> _Exercise objective_
Where does the string "that" appear in the listing below? Copy every line where it does.

> _Raw data_
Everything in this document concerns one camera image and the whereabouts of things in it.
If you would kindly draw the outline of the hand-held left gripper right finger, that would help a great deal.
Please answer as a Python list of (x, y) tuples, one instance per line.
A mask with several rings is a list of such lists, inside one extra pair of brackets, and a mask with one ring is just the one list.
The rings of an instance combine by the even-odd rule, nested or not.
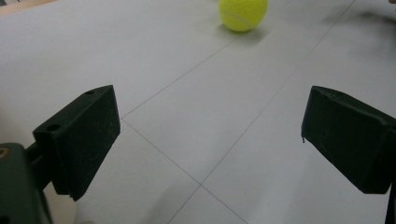
[(362, 192), (388, 191), (396, 161), (395, 118), (343, 92), (314, 86), (302, 138)]

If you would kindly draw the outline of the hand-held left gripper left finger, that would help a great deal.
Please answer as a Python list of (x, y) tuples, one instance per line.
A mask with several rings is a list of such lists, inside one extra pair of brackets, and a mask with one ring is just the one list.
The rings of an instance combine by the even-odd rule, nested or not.
[(28, 147), (37, 186), (80, 199), (120, 134), (111, 85), (82, 93), (33, 131)]

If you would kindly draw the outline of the yellow tennis ball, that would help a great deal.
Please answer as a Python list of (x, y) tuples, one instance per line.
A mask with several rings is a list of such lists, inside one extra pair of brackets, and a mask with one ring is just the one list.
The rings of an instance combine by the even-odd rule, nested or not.
[(236, 32), (246, 32), (257, 27), (267, 8), (268, 0), (219, 0), (222, 23)]

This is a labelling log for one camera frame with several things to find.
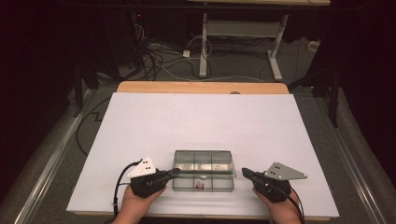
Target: desk
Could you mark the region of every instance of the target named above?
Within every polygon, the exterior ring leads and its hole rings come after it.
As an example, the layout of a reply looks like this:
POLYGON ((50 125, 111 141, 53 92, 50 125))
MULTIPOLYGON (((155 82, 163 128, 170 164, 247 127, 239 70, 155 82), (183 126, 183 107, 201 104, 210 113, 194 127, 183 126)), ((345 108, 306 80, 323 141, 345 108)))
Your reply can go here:
MULTIPOLYGON (((225 3, 225 4, 256 4, 256 5, 281 5, 281 6, 328 6, 330 0, 189 0, 192 2, 202 2, 207 4, 225 3)), ((253 36, 253 37, 274 37, 274 47, 267 51, 269 63, 271 65, 274 78, 277 81, 282 80, 279 66, 276 62, 276 53, 285 31, 286 22, 289 15, 283 15, 281 22, 252 22, 252 21, 209 21, 207 13, 204 13, 203 31, 202 31, 202 51, 200 59, 200 77, 206 77, 207 50, 206 42, 208 35, 236 35, 236 36, 253 36)))
POLYGON ((268 219, 268 211, 251 191, 252 184, 242 176, 241 168, 263 171, 274 161, 308 174, 308 179, 290 181, 302 199, 306 219, 338 217, 297 104, 279 83, 121 83, 67 211, 111 214, 122 169, 147 155, 157 168, 170 169, 176 149, 231 150, 235 189, 181 192, 173 191, 170 181, 168 190, 150 207, 150 217, 268 219))

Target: hand
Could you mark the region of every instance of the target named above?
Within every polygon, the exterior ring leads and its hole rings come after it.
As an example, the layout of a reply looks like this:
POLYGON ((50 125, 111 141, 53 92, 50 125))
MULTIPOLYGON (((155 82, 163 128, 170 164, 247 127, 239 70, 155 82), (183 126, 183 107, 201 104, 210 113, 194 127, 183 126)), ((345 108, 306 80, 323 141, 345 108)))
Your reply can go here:
MULTIPOLYGON (((253 192, 256 193, 257 197, 259 197, 265 205, 267 205, 271 217, 274 219, 276 224, 301 224, 300 214, 297 208, 291 203, 289 199, 282 203, 271 203, 264 195, 259 193, 255 188, 253 188, 253 192)), ((290 197, 298 204, 299 200, 294 192, 291 191, 290 197)))
POLYGON ((166 190, 161 189, 146 199, 142 199, 136 195, 131 189, 131 186, 125 189, 122 199, 121 210, 114 220, 113 224, 137 224, 140 218, 146 215, 151 204, 166 190))

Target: clear plastic box
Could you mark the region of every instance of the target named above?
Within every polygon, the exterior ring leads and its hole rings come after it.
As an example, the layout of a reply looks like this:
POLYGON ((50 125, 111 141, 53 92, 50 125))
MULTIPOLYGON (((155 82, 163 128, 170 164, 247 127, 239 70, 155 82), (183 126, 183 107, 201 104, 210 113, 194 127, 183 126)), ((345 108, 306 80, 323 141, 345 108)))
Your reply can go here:
POLYGON ((173 168, 179 168, 173 180, 175 191, 233 191, 233 157, 231 151, 177 150, 173 168))

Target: white table surface
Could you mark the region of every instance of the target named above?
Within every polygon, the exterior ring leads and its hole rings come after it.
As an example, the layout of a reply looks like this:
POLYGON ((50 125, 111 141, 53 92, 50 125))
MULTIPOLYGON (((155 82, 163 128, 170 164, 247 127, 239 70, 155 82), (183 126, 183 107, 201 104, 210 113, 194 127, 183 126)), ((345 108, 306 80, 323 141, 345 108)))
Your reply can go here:
POLYGON ((274 161, 308 174, 290 181, 307 218, 339 216, 297 104, 287 94, 113 93, 66 210, 112 213, 126 165, 150 155, 157 168, 169 170, 177 149, 230 150, 234 191, 173 191, 169 181, 149 216, 268 218, 241 168, 262 172, 274 161))

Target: person's left hand
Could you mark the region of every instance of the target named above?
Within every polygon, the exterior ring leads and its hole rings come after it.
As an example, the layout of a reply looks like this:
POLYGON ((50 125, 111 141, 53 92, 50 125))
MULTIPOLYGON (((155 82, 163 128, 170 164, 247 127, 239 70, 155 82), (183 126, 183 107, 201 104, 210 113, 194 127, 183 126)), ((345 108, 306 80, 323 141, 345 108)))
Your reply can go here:
POLYGON ((140 221, 140 218, 146 215, 149 211, 149 207, 151 204, 158 198, 160 195, 166 190, 166 186, 164 189, 161 189, 146 199, 140 198, 134 195, 131 186, 125 189, 124 196, 122 199, 121 210, 114 220, 114 224, 136 224, 140 221))

> _Solution_
If you would kindly draw the outline of the hand-held left gripper right finger, that would help a great deal.
If you would kindly draw the outline of the hand-held left gripper left finger, that would help a great deal.
If you would kindly draw the outline of the yellow tennis ball, that would help a great deal.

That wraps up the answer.